> >> Um, Vadim? Still of the opinion that elog(STOP) is a good
> >> idea here? That's two people now for whom that decision has
> >> turned localized corruption into complete database failure.
> >> I don't think it's a good tradeoff.
>
> > One is able to use pg_resetxlog so I don't see point in
> > removing elog(STOP) there. What do you think?
>
> Well, pg_resetxlog would get around the symptom, but at the cost of
> possibly losing updates that are further along in the xlog than the
> update for the corrupted page. (I'm assuming that the problem here
> is a page with a corrupt LSN.) I think it's better to treat flush
^^^^^^^^^^^^^^^^^^^^^^^^^^^^
On restart, entire content of all modified after last checkpoint pages
should be restored from WAL. In Denis case it looks like newly allocated
for update page was somehow corrupted before heapam.c:2235 (7.1.2 src)

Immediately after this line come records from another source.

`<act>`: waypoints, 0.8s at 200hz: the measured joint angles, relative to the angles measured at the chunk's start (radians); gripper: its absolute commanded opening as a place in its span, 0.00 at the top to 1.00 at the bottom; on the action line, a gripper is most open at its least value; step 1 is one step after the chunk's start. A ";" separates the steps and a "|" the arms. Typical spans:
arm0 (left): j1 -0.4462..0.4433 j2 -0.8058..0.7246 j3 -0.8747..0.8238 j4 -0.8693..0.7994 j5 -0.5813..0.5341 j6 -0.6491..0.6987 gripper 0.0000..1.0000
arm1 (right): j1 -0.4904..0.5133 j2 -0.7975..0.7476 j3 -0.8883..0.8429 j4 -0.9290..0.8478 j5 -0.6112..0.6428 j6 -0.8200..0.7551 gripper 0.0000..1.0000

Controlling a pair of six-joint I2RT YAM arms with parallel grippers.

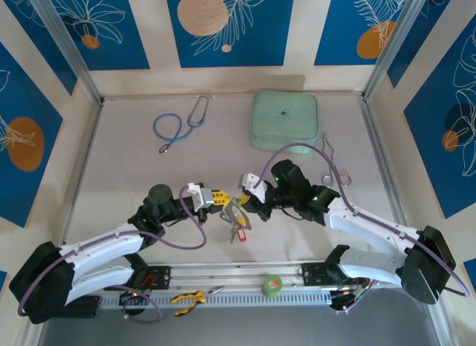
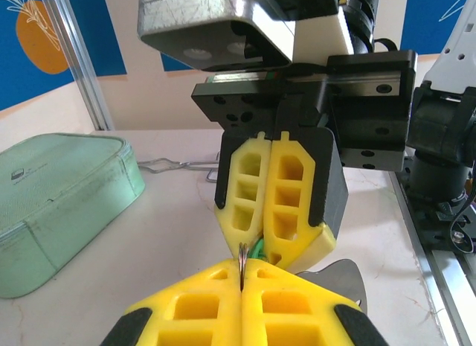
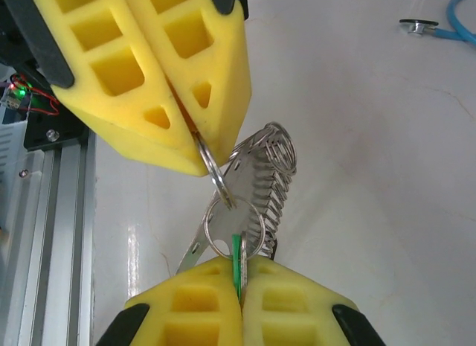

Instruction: Put the keys on the keyring

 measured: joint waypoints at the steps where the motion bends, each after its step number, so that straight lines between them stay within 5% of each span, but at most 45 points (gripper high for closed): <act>1: 0.000 0.000 0.000 0.000 0.000 0.000 1.00 | 0.000 0.001 0.000 0.000 0.000 -0.002 1.00; 160: 0.000 0.007 0.000 0.000 0.006 0.000 1.00 | 0.014 0.071 0.043 0.002 -0.001 -0.035 1.00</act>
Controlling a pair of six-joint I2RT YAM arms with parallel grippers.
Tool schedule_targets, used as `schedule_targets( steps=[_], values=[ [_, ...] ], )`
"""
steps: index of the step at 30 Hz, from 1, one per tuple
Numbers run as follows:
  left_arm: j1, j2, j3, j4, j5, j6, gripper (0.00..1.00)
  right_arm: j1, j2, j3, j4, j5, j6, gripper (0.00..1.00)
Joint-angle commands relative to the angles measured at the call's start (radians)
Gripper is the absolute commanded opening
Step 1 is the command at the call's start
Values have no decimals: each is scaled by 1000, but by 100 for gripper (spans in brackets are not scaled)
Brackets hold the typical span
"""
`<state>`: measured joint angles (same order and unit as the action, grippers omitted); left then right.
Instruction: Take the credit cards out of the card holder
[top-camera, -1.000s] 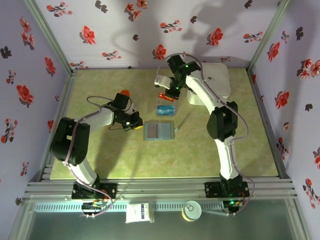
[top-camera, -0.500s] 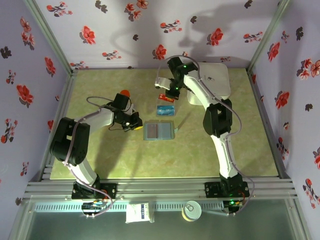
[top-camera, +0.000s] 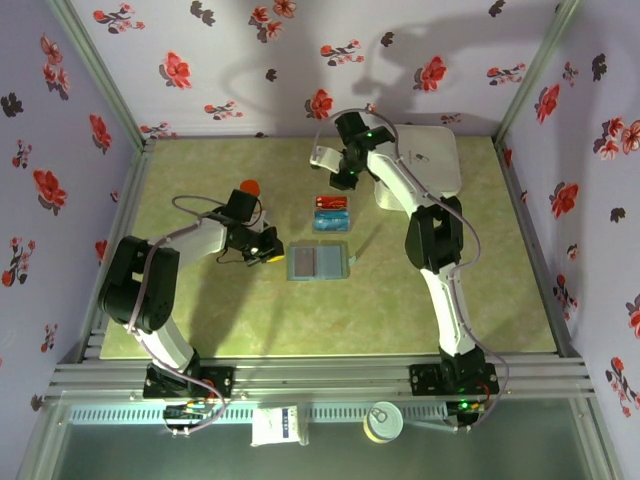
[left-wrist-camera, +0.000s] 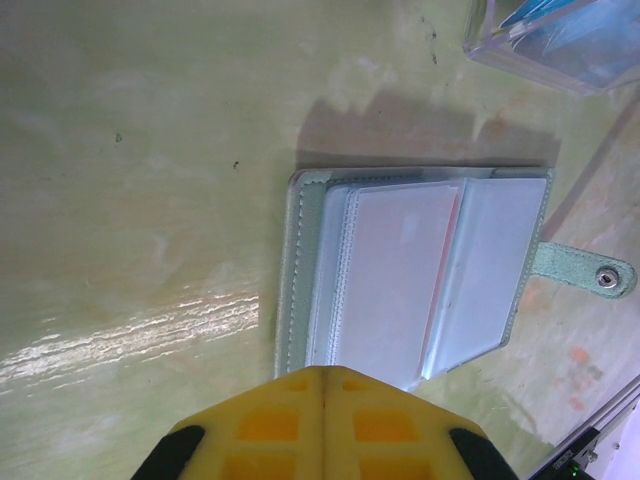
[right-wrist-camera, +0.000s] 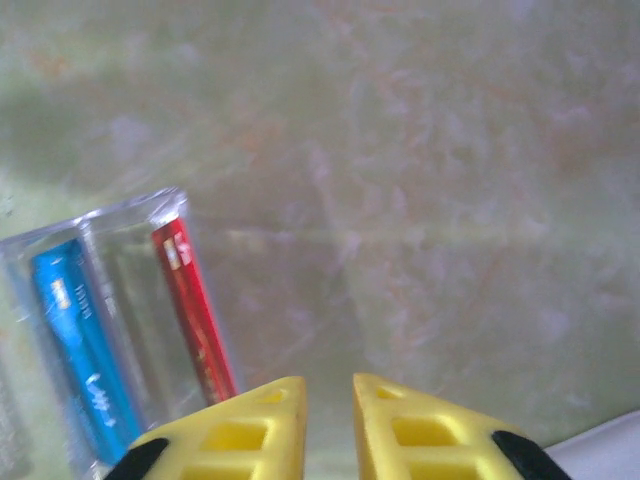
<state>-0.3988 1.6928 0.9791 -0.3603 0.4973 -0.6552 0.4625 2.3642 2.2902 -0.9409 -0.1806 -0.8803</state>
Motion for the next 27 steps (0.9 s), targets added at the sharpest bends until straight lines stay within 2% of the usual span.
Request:
schedule_targets(
  steps=[1,14,27],
  values=[
    [8,-26,-6,-12,-9,-12,0,3,-25,-39,76,27,46,22],
    [9,-36,-25,-11,-11,-11,0,38,-5,-134,104,4,57,25],
    [8,-45,-30,1,-9,-16,0,43,-56,-133,128,42,97,25]
  ],
)
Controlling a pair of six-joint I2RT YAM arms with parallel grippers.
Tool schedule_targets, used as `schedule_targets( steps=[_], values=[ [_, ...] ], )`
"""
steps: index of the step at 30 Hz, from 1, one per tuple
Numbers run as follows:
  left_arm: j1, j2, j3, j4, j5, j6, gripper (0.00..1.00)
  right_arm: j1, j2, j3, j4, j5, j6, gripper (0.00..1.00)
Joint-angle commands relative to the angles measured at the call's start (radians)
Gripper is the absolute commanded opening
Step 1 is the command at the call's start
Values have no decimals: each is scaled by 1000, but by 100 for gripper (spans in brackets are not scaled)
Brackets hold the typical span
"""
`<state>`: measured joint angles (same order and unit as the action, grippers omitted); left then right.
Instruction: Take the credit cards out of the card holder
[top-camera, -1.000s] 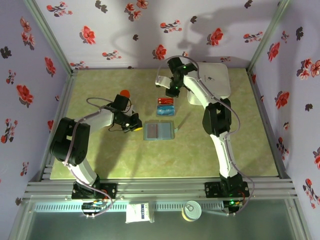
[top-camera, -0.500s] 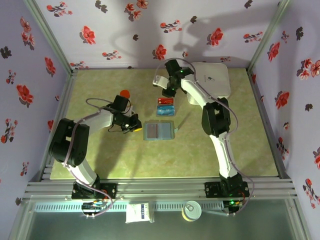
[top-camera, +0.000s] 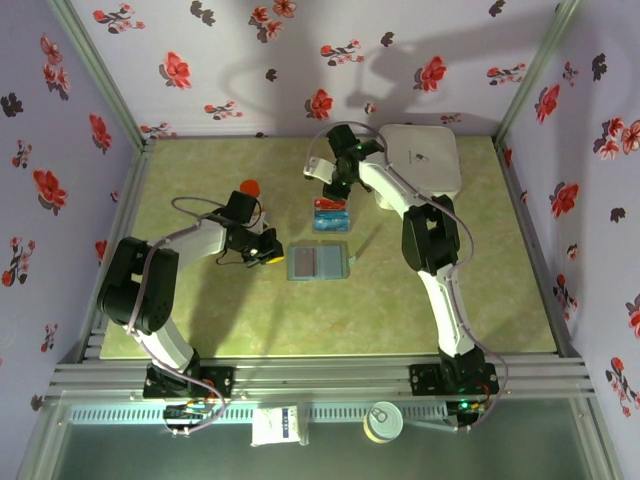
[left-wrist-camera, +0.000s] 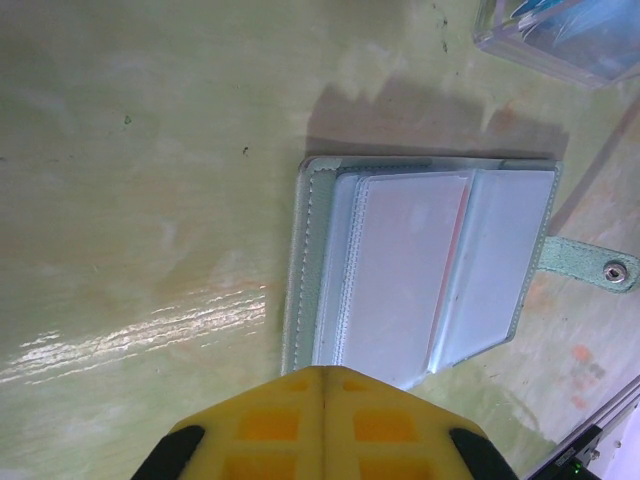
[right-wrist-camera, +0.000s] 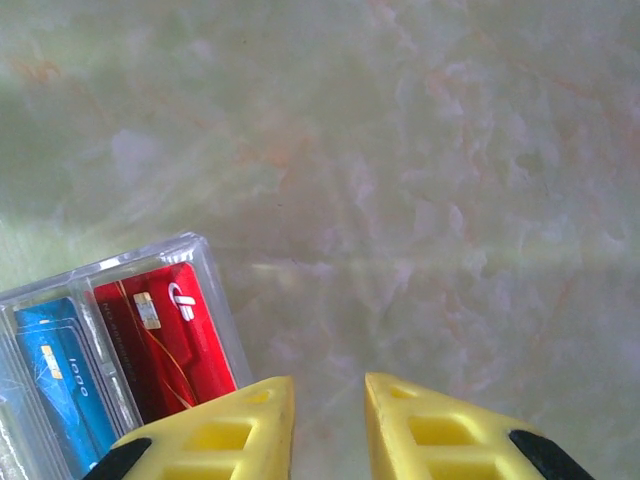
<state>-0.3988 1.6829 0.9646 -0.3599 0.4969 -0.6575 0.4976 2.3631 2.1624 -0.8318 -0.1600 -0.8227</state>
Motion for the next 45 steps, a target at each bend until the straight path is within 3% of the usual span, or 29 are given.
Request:
schedule_targets(
  steps=[1,8,21,27,30,35,45],
  values=[
    [8,-33,-16,3,-8,-14,0,10,-65,-12,32,26,61,26],
    [9,-19,-11,39,1,-23,0,38,-180,-157,154,58,290,28],
    [5,-1,9,79,45,-11,0,113,-465,-633,475,37,1006,28],
    [-14,35,2,92,55,-19,0,126,-538,-846,678,-111,1356,24],
    [-25,54,-4,107,63,-28,0,142,-527,-884,694,-152,1490,20],
    [-43,77,-18,116,59,-31,0,179,-499,-913,682,-209,1579,18],
    [-47,99,-29,103,49,-15,0,218,-455,-970,683,-292,1642,28]
  ],
)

and so there was no XLOG_HEAP_INIT_PAGE flag in WAL record => page
content was not initialized on restart. Denis reported system crash -
very likely due to memory problem.
> request past end of log as a DEBUG or NOTICE condition and keep going.
> Sure, it indicates badness somewhere, but we should try to have some
> robustness in the face of that badness. I do not see any reason why
> XLOG has to declare defeat and go home because of this condition.
Ok - what about setting some flag there on restart and abort restart
after all records from WAL applied? So DBA will have choice either
to run pg_resetxlog after that and try to dump data or restore from
old backup. I still object just NOTICE there - easy to miss it. And
in normal processing mode I'd leave elog(STOP) there.
Vadim
P.S. Further discussions will be in hackers-list, sorry.